Great hub! A lot of people today do react in a knee-jerk fashion and make often erronious assumptions when talking politics. I find that if you agree with one of hteir points, they tend to think you agree with them on all things, and if you disagree on one point, they tend to think you disagree with them on everything. I find that the more I get to know someone, the more they turn out to cross the spectrum in their views, depending on the subject. Again, great hub!


Aya Katz profile image

Aya Katz 8 years ago from The Ozarks

Anna Marie, great hub!

I, too, have the problem that when I say something that offends liberals, they think I am a conservative, and when I offend conservatives, they think I'm a liberal. When people learn I'm not a Democrat, they tend to assume I'm a Republican, and vice versa. I hope that you will write that profile of each of the candidates running in the presidential election, just so that more people will realize there are other choices.
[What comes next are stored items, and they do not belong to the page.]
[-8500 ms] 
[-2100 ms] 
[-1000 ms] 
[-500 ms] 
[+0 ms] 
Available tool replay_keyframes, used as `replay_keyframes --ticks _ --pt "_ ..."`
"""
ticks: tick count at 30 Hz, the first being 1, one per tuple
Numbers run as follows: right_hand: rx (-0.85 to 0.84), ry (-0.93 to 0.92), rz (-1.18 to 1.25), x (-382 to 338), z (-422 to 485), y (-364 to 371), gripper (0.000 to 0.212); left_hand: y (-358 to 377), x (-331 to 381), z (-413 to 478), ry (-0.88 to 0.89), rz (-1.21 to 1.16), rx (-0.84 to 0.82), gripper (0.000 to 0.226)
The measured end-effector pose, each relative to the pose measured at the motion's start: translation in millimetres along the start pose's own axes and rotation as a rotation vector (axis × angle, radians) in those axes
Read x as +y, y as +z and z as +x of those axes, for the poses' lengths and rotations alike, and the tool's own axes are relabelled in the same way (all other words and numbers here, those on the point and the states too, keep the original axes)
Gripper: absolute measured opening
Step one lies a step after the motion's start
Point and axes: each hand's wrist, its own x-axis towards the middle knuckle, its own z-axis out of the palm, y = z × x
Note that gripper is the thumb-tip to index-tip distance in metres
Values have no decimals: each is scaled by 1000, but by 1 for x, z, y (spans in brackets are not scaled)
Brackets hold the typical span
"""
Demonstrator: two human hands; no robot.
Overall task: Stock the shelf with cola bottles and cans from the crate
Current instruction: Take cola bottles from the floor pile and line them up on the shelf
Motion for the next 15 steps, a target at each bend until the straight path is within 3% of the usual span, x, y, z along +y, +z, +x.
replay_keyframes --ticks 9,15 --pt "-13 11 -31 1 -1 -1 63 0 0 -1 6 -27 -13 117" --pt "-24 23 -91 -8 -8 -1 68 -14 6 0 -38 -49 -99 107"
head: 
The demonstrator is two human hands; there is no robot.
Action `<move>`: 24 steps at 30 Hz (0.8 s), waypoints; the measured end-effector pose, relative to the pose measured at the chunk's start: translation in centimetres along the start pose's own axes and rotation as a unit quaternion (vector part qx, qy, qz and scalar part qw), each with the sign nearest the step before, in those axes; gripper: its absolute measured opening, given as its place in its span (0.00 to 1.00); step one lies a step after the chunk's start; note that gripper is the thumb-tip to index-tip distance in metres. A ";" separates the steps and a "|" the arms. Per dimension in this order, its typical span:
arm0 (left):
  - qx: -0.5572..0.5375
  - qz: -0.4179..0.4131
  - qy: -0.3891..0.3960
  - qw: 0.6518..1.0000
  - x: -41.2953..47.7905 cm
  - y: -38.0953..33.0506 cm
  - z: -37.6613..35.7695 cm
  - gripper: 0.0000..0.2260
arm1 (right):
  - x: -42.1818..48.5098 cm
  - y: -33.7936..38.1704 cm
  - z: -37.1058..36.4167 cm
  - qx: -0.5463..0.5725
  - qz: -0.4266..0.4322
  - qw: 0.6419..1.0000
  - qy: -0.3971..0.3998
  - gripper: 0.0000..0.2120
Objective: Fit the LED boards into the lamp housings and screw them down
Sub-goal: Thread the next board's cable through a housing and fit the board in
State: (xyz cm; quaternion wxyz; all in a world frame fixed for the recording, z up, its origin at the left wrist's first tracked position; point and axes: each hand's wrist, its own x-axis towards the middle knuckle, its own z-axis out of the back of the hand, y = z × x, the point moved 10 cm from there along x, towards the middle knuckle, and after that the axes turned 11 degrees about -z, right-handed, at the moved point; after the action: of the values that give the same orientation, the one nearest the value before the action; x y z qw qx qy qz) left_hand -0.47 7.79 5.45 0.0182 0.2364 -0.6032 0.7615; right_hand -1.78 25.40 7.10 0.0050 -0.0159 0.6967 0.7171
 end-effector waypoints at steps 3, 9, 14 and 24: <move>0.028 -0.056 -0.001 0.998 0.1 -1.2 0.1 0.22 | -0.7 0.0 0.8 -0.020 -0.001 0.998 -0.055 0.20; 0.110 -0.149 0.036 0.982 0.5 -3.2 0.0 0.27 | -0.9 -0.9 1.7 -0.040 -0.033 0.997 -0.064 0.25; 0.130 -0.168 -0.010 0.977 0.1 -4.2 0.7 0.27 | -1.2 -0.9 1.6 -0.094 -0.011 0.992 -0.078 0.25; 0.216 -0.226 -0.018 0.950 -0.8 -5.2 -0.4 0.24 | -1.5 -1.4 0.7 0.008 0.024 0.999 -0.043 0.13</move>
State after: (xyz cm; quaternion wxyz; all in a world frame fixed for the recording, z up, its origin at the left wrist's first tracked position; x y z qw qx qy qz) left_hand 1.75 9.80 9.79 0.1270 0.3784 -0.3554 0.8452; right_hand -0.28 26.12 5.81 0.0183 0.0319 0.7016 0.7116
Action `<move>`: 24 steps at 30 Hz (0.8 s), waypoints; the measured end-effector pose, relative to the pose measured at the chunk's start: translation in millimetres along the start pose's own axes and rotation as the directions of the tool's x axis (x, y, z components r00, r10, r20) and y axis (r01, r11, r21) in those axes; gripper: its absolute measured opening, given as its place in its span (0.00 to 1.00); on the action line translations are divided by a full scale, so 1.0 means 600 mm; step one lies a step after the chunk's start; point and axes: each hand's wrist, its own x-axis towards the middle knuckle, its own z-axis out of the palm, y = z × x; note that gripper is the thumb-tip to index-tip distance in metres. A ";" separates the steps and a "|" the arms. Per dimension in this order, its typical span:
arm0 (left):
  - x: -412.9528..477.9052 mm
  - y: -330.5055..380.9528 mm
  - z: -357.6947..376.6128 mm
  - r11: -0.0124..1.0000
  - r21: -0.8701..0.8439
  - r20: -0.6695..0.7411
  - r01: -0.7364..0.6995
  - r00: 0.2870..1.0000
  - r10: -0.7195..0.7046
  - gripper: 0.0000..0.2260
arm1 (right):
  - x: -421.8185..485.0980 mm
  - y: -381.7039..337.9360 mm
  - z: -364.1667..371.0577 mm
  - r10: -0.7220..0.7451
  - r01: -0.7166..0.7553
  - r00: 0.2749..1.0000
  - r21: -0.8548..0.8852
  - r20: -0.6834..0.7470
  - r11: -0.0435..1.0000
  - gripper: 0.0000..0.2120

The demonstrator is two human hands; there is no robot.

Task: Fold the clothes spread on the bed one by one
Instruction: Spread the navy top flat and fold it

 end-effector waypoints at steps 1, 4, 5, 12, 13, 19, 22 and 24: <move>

However, I disagree with your feelings about the electoral college. I think it serves a function. It allows a choice to be made without forcing people to compromise too much, even though individually we each have our own opinions that conflict with each other. In other countries, where a majority coalition is required in order to elect a president or prime minister, fanatical minorities get to ram their agendas down people's throats.

The best thing about the American political system is that everybody can vote their conscience, and eventually we support the winner. The winner does not necessarily represent the convictions of every citizen, but it's better than forcing the candidates to compromise their own beliefs for the sake of forming a coalition.